*

  • bir kaç madde halinde özetlenebilecek bir grup seksenli yıllara ait takı ve ıvır zıvırdır.
    öncelikle gümüş peace kolye: nerdeyse herkesin boynunda bir gümüş zincir ucundan sarkan, balıkçı yakalı kazakların falan üstüne çıkarılan bir takı idi; onu takmayanların savaş yanlısı olduğunu düşünmek bile caiz idi.
    sonra kilometrelerce bileklere dolanan morten harket* stili sırımlar. kösele rengi olarak satılırdı da, karartacağım diye akla karayı seçerdi herkes. simsiyah olmuş, iki bileği de trabzon burması gibi kavramış halleri pek makbul, pek yakışıklı bir şeydi.

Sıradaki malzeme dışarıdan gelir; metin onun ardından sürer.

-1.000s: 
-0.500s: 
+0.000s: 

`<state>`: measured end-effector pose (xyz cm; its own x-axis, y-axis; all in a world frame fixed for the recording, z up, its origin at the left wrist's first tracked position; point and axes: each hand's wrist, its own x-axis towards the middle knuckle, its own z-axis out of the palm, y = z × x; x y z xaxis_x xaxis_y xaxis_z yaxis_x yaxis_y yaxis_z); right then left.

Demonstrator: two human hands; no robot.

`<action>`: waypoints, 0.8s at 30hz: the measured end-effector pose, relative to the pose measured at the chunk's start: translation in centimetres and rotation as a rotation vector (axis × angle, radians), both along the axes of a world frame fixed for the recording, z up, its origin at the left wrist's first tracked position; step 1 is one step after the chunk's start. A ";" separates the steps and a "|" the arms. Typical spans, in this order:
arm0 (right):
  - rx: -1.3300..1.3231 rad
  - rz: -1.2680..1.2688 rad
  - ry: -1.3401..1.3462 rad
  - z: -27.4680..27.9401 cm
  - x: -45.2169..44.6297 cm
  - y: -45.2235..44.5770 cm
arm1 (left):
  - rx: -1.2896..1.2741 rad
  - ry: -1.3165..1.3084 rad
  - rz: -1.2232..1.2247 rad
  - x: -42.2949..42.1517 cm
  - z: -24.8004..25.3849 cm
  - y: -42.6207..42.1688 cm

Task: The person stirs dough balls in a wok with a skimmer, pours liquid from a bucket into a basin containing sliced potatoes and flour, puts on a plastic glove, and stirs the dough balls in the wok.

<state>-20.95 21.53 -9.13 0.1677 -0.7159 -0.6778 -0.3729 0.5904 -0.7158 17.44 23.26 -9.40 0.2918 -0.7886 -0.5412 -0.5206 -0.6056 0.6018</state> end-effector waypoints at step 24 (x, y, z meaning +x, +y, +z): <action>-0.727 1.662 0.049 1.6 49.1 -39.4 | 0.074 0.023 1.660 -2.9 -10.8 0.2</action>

    bileklere dolananlara başlamışken, rengarenk mulinelerden düğüm düğüm örülen bileklikleri unutmamak gerek tabii. anneannem sıtma* bağı derdi onlara; eskiden çocuklar sıtmaya tutulmasın diye her bir düğümüne bir dua okunarak yapılan bir cins bağışıklık güçlendirici varmış, onu hatırlatırdı bu bileklikler anneanneme.

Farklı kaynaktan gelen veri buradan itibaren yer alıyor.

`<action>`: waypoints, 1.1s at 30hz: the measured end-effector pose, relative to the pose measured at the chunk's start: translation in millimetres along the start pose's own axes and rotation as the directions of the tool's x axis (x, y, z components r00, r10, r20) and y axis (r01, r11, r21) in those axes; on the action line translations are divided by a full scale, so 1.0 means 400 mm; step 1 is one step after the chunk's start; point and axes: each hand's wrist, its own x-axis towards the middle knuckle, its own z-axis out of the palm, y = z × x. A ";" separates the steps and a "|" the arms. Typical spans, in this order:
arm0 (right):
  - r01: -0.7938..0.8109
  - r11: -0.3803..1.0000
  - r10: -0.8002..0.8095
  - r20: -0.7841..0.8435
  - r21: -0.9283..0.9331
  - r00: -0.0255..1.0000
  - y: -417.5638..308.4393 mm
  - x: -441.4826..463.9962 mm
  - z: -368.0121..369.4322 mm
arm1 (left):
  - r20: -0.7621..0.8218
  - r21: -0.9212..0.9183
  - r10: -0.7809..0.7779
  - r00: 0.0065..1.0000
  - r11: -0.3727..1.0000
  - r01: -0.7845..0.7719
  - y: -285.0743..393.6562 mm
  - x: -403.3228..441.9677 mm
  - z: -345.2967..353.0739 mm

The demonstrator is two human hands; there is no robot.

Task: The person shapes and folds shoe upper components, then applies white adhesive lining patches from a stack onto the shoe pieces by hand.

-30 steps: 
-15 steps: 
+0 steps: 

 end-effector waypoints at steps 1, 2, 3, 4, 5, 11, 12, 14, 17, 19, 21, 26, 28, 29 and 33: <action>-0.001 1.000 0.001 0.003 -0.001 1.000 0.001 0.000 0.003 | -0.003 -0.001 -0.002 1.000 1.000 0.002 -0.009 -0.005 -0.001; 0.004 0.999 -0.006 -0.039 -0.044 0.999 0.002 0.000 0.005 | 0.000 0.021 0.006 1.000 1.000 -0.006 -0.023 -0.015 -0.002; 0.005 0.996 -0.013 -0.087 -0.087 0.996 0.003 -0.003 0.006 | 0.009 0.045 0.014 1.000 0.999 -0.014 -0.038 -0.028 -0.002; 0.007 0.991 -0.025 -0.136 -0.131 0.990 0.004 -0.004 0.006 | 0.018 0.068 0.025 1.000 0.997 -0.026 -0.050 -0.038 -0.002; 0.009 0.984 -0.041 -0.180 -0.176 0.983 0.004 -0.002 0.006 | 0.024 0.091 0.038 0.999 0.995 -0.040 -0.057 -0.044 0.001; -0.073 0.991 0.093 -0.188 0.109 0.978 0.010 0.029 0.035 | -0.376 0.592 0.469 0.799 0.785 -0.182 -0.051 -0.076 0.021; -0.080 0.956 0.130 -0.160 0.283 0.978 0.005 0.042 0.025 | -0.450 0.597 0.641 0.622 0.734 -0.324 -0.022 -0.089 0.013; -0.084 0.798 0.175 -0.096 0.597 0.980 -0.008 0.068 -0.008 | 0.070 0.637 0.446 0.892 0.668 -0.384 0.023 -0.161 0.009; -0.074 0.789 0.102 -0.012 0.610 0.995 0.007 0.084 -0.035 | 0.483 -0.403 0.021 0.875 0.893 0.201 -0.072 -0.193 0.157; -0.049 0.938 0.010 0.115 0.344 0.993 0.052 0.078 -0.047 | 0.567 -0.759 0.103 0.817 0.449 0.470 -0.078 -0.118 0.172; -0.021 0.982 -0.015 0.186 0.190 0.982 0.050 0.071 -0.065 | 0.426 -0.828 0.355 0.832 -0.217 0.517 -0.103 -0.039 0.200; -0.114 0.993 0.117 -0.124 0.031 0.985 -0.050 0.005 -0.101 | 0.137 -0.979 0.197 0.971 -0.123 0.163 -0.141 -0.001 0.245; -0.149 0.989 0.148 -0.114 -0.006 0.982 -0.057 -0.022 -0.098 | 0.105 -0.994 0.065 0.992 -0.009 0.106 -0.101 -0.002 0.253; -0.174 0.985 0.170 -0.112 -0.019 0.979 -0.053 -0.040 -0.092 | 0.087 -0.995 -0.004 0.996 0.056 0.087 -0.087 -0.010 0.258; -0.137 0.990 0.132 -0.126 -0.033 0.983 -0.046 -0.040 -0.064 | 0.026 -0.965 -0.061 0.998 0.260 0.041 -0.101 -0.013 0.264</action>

    bir de saçlara takılan acayiplikler vardı tabii, serpil çakmaklı mandalları başta gelmek üzere: kelebek şeklinde beşinci sınıf plastikten (tabii, o zamanlar plastik- pvc endüstrisi de bugünkü kadar gelişkin değildi) mamul; kıskaç gibi bir şeydi. aynen serpil çakmaklı gibi şakaklardaki saçlar gerilip tepeye kaldırılır, bir de işte o mandallar marifetiyle tutturulurdu. her kıyafete uygun renkte mandallar hanımların vazgeçilmezleri idi. daha sonra yıllar doksanlara dönerken, mandallar yerini hotoz denebilecek acayip bir saç modeline bıraktı. alnı ortalayıp, oradaki saçların yaklaşık üçte biri gibi bir miktarını alıp, burduktan sonra yine tam tepeye, önde hafif bir yükselti yapacak şekilde tutturdunuz mu, sizden trendy'si olamazdı o yıllarda.

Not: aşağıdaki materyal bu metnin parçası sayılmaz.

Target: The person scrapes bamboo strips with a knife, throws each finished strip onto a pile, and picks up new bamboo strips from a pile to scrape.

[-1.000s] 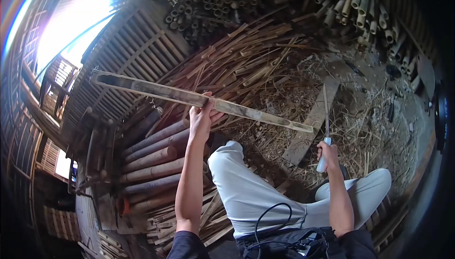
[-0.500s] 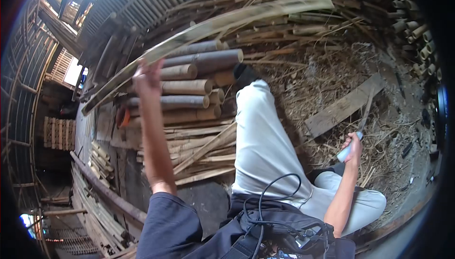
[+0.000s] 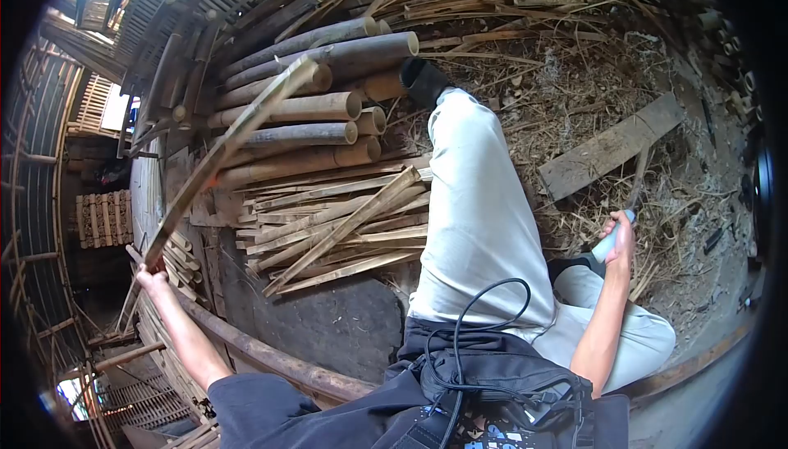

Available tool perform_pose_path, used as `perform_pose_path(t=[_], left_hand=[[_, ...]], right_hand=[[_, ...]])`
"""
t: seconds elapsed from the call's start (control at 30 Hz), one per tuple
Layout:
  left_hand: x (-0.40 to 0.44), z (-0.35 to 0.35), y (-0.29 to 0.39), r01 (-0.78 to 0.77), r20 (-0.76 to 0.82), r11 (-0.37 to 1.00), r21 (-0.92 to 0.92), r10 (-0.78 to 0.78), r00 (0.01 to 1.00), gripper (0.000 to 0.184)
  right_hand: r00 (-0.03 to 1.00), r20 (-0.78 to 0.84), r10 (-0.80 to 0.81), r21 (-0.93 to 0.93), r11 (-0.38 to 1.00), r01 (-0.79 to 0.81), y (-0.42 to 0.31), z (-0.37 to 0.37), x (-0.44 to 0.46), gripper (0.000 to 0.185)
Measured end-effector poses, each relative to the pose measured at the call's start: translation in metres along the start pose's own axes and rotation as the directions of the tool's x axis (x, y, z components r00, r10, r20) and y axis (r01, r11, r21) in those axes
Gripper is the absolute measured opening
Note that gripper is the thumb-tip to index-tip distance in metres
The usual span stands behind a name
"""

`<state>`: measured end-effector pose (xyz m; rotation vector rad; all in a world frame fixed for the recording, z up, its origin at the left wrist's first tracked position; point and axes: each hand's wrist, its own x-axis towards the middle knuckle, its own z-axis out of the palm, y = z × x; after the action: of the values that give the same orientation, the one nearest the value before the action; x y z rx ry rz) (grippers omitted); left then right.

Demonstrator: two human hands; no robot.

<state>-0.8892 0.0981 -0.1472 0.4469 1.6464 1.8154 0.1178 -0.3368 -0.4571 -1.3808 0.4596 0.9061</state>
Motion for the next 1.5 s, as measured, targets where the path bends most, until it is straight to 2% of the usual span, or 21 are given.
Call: perform_pose_path(t=[0.17, 0.3, 0.33, 0.4, 0.5, 0.57, 0.6, 0.63, 0.7, 0.77, 0.8, 0.83, 0.9, 1.03, 1.07, 1.1, 1.17, 1.2, 1.3, 1.37, 1.5], left_hand=[[0.013, -0.038, -0.079, 0.073, -0.126, 0.984, 0.165, -0.052, 0.991, 0.018], [-0.007, -0.025, -0.189, 0.199, -0.014, 0.936, 0.291, -0.204, 0.979, 0.013], [-0.021, -0.008, -0.216, 0.205, -0.142, 0.929, 0.308, -0.168, 0.976, 0.012], [-0.028, 0.005, -0.265, 0.321, -0.014, 0.917, 0.239, -0.327, 0.945, 0.009], [-0.025, 0.021, -0.333, 0.380, -0.100, 0.874, 0.303, -0.368, 0.924, 0.024], [-0.055, 0.041, -0.359, 0.524, -0.189, 0.756, 0.392, -0.492, 0.850, 0.030], [-0.060, 0.039, -0.376, 0.526, -0.096, 0.700, 0.484, -0.555, 0.826, 0.035], [-0.068, 0.039, -0.383, 0.499, -0.066, 0.532, 0.684, -0.636, 0.769, 0.043], [-0.094, 0.053, -0.428, 0.528, -0.252, 0.432, 0.731, -0.549, 0.797, 0.055], [-0.107, 0.059, -0.463, 0.549, -0.049, 0.410, 0.729, -0.768, 0.639, 0.068], [-0.129, 0.070, -0.471, 0.548, -0.048, 0.356, 0.757, -0.806, 0.590, 0.077], [-0.153, 0.083, -0.476, 0.558, -0.090, 0.296, 0.775, -0.822, 0.562, 0.078], [-0.173, 0.093, -0.497, 0.579, -0.069, 0.249, 0.777, -0.880, 0.470, 0.056], [-0.202, 0.121, -0.495, 0.107, 0.145, 0.211, 0.972, -0.888, 0.436, 0.051], [-0.210, 0.134, -0.495, 0.097, 0.126, 0.229, 0.969, -0.788, 0.603, 0.040], [-0.205, 0.145, -0.499, -0.090, 0.203, 0.199, 0.976, -0.675, 0.709, 0.038], [-0.186, 0.160, -0.502, -0.409, 0.390, 0.044, 0.912, -0.405, 0.827, 0.039], [-0.199, 0.179, -0.488, -0.457, 0.446, 0.032, 0.889, -0.289, 0.847, 0.043], [-0.277, 0.278, -0.412, -0.490, 0.494, -0.140, 0.860, -0.007, 0.869, 0.052], [-0.272, 0.318, -0.414, -0.572, 0.577, -0.090, 0.816, 0.046, 0.816, 0.053], [-0.307, 0.420, -0.410, -0.721, 0.720, -0.067, 0.690, -0.041, 0.693, 0.042]], right_hand=[[1.000, 0.009, 0.025, -0.046, 0.999, -0.025, 0.004, 0.000, 0.006, 0.013], [1.000, -0.030, -0.003, -0.134, 0.991, -0.001, -0.012, 0.006, -0.001, 0.012], [0.999, -0.041, -0.021, -0.165, 0.986, 0.014, -0.016, 0.005, -0.003, 0.012], [0.996, -0.068, -0.065, -0.226, 0.973, 0.049, -0.031, 0.002, -0.007, 0.011], [0.989, -0.102, -0.105, -0.311, 0.948, 0.068, -0.061, -0.014, -0.018, 0.010], [0.987, -0.112, -0.119, -0.339, 0.938, 0.074, -0.083, -0.017, -0.029, 0.010], [0.986, -0.108, -0.126, -0.314, 0.945, 0.086, -0.091, -0.021, -0.034, 0.010], [0.985, -0.106, -0.139, -0.323, 0.941, 0.098, -0.099, -0.023, -0.039, 0.010], [0.976, -0.091, -0.200, -0.369, 0.917, 0.153, -0.109, -0.024, -0.053, 0.012], [0.968, -0.096, -0.234, -0.419, 0.891, 0.174, -0.117, -0.019, -0.070, 0.013], [0.962, -0.103, -0.252, -0.442, 0.878, 0.183, -0.118, -0.015, -0.078, 0.013], [0.947, -0.142, -0.287, -0.440, 0.875, 0.199, -0.116, -0.012, -0.082, 0.014], [0.909, -0.220, -0.355, -0.435, 0.870, 0.234, -0.111, -0.006, -0.088, 0.016], [0.930, -0.126, -0.346, -0.536, 0.812, 0.230, -0.110, -0.021, -0.089, 0.019], [0.936, -0.110, -0.336, -0.541, 0.810, 0.227, -0.108, -0.025, -0.088, 0.020], [0.935, -0.112, -0.336, -0.555, 0.802, 0.222, -0.108, -0.027, -0.088, 0.019], [0.938, -0.102, -0.331, -0.586, 0.782, 0.212, -0.105, -0.021, -0.087, 0.018], [0.938, -0.098, -0.332, -0.566, 0.794, 0.222, -0.105, -0.013, -0.088, 0.018], [0.935, -0.089, -0.344, -0.520, 0.817, 0.251, -0.104, -0.002, -0.079, 0.017], [0.942, -0.075, -0.328, -0.518, 0.820, 0.245, -0.097, -0.012, -0.056, 0.016], [0.952, -0.097, -0.291, -0.479, 0.852, 0.211, -0.085, -0.003, -0.022, 0.015]])
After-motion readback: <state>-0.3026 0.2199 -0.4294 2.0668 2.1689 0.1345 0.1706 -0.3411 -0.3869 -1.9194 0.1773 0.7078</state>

  • sevgili zeytin'in hatırlatması ile, ve de o dönemlere yetişmiş biri olarak, eklemeliyim ki, evet sokağa tozlukla çıkılırdı. füzo denen tayt ile külotlu çorap arası bir giysinin, ki bacakları ayak altına takılan bir parça ile sonlanan bir pantolon çeşidiydi füzo, üstüne bir de rengarenk tozluklar takılırdı nedense. diz altında biten, ayak bileklerine doğru yığım yığım yığılmış bir aksesuardı tozluk da.
    benissimo italyanca'dan yeni çevrilmeye başlanmış idi, tozluklar oradan bakılıp seçilir ve örülürdü. şahsen benim, ki onlu yaşlarımda idim, kırmızı, çingene pembesi ve lacivert üstüne civciv sarısı çizgili olmak üzere üç çift tozluğum var idi, takar çıkardım sokağa. hey gidi günler!
  • siyah lastik bilezikleri de unutmamak gerek. gümüş ince bileziklerle takılması ve bütün kolu kaplaması caizdi. öncüsü sevgili zerrin özer idi. sonra kocaman gümüş küpeler takılırdı. taşlı olması gerekirdi yoksa ayıplanırdınız. plastik yuvarlak puantiye görnümlü beyaz ve kırmızı küpeler de oldukça sevilirdi.
  • nena'nın tişörtlerinde bulunan dili dışarıda dudakların da her türlü iğnesi -ki zeytin'in yaka iğnesi, anneanneminse gazoz kapağı dediği metal yaka iğneleri idi onlar- küpesi, kolyesi son derece moda idi. o gazoz kapağı kılıklı yaka iğneleri en çok kamuflaj görüntülü sırt çantalarının (asker çantası) kapaklarına takılırdı. o sırt çantaları gençliğin en mühim* aksesuarı ve yeni yeni öğrenilen metallica, anthrax gibi grupların orijinal yazılarının deneme tahtası idi.
  • seksenli yıllarda gümüş yüzükler sadece şık ve pahalı takı dükkanlarında satılırdı, tunalı hilmi üzerinde "anatolia" isimli bir dükkan vardı mesela, bir de urartın tasarımları yeni yeni parlamaya başlamış idi. gümüş yüzükten çok alpaka yüzükler vardı, siyah desenleri olan alpaka bileziklerle birlikte. gayet basit bir görüntü arz eden, el sabunu ile yeşeren bu yüzükler de pek bir moda idi. barış manço'nun önemsiz sayılamaz etkisi ile, bir ele üç-dört tane takmak yeğlenir idi. hatta işaret parmağa yüzük takma modasının bu yıllarda hortladığını da söylemek mümkündür.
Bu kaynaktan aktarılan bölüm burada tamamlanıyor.